Два этих «никогда» плавно кружились в голове доктора, затейливые, как японские иероглифы, а сам он тупо молчал, выписывая рецепты, молчал, дурак-дураком, вместо того, чтобы нестись к цели на гребне зрительского успеха, который, несомненно, имело его айболитное представление. А время безнадежно уходило, обиженное его глупой нерасторопностью, и вот уже все рецепты выписаны, и вот уже она берет их своею узкой точеной кистью и благодарит, а он все молчит, как пень, и черный иероглиф «никогда» узорной решеткой ложится на сияющий, но такой далекий выход в возможную невозможность.
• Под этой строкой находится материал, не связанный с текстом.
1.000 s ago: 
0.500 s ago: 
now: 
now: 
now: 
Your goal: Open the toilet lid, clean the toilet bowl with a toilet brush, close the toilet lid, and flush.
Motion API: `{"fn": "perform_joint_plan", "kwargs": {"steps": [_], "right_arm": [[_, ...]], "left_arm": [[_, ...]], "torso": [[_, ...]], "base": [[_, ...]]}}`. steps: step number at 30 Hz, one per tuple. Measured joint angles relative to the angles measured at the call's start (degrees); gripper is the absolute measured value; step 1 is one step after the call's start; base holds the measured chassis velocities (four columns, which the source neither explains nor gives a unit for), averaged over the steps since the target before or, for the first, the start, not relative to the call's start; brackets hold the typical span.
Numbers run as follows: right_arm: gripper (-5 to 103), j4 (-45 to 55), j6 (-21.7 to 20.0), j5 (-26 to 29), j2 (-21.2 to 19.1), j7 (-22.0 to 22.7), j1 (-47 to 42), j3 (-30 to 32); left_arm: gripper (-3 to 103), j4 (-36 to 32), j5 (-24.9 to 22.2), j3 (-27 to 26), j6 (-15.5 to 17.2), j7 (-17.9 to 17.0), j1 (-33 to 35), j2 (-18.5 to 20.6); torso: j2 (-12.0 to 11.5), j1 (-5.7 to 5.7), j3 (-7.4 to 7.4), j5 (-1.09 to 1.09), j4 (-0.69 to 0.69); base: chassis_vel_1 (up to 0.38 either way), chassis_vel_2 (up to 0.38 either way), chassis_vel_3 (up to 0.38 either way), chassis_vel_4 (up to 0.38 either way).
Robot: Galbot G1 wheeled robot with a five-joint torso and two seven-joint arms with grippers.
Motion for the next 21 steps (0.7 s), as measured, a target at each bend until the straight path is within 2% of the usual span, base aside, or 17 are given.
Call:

Мишка уже смирился с тем, что сейчас она уйдет и жизнь кончится, но тут Юрка выручил его еще один раз. Он не желал расставаться с жирафом, ну просто ни в какую.
«Юрочка, — устало сказала женщина. — Я тебя очень прошу. Доктору надо принимать других детей. И вообще, я себя тоже ужасно чувствую… пожалей маму.»
И в тот же момент черный иероглиф волшебным образом рассыпался, и вместо него дивная ясность в сочетании с небывалой наглостью и победительной напористостью, как стая жар-птиц, зашумела крыльями в мишкиной голове.